All that should come back is the lines of the data below from the one containing "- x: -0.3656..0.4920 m" to the one containing "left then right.", inclusive, exactly as they stand.

* Data extract *
——

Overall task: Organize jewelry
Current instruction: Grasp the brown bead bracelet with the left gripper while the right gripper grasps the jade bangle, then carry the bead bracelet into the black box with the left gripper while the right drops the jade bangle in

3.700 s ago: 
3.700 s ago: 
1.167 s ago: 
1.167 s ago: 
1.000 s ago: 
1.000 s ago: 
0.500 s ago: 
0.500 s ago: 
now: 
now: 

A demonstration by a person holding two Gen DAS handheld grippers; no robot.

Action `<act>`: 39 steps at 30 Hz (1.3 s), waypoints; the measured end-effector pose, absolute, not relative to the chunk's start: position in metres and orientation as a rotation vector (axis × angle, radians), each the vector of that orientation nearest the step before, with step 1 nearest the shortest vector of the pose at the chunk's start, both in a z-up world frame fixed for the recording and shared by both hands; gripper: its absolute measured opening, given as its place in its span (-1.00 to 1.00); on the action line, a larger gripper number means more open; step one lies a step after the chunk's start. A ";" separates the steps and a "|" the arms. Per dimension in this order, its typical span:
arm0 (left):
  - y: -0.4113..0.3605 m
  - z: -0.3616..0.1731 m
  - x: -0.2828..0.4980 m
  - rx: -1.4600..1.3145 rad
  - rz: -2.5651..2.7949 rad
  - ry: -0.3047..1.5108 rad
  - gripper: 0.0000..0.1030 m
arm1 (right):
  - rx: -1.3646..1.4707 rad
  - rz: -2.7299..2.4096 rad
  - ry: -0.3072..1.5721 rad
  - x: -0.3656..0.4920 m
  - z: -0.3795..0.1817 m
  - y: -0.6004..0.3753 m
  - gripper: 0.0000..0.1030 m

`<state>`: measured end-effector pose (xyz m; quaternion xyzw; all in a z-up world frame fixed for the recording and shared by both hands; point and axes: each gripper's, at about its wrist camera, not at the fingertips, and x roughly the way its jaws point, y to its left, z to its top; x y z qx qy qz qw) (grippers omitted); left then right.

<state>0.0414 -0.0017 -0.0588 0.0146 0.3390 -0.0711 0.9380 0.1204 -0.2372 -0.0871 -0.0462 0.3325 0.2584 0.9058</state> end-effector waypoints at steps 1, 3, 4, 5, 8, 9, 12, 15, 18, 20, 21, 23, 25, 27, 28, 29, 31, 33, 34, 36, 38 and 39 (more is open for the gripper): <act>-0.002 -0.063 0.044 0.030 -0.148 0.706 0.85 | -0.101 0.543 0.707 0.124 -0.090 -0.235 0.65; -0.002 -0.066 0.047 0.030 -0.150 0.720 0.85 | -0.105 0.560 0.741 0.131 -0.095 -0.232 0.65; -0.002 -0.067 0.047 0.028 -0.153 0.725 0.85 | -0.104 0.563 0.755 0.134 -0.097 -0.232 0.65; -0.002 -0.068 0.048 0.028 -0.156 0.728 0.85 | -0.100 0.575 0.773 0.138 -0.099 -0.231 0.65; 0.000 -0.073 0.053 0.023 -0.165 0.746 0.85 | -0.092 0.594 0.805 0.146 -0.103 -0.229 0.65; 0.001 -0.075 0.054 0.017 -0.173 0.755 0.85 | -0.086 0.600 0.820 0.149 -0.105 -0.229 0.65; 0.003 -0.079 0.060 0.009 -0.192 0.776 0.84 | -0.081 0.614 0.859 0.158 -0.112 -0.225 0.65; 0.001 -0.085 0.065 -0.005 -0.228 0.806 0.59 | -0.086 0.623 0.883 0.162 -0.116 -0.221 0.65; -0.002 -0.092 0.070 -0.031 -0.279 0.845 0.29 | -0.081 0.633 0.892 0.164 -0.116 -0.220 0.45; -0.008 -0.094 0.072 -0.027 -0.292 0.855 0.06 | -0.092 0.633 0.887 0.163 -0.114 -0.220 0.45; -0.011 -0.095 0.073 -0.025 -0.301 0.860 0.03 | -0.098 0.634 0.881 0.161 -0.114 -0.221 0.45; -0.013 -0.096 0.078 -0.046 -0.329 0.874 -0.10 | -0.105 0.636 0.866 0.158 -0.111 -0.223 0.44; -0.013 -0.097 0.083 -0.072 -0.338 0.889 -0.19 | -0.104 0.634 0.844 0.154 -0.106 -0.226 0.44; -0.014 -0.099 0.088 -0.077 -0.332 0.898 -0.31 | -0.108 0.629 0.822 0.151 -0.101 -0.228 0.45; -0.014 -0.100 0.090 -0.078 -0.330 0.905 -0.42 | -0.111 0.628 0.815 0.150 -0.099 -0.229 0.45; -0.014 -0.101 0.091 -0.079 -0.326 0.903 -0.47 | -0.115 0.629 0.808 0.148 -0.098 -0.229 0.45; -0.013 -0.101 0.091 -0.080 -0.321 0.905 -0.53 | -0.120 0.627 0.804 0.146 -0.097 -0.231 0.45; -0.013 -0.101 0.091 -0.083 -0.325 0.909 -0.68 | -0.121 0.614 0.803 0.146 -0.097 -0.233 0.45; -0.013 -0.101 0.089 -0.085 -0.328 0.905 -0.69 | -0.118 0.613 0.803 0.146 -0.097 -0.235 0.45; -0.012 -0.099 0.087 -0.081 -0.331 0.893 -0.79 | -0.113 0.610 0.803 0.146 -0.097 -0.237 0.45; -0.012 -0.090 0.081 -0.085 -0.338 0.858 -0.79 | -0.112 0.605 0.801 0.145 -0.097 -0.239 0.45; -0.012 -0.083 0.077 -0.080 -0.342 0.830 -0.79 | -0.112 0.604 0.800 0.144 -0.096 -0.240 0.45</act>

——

* Answer to this task *
  - x: -0.3656..0.4920 m
  - z: -0.3795..0.1817 m
  - y: -0.6004..0.3753 m
  - gripper: 0.0000..0.1030 m

`<state>`: measured end-effector pose (xyz m; quaternion xyzw; all in a z-up world frame fixed for the recording and shared by both hands; point and axes: each gripper's, at about its wrist camera, not at the fingertips, and x roughly the way its jaws point, y to its left, z to its top; x y z qx qy qz qw) (grippers omitted); left then right.

This exercise has nothing more to it.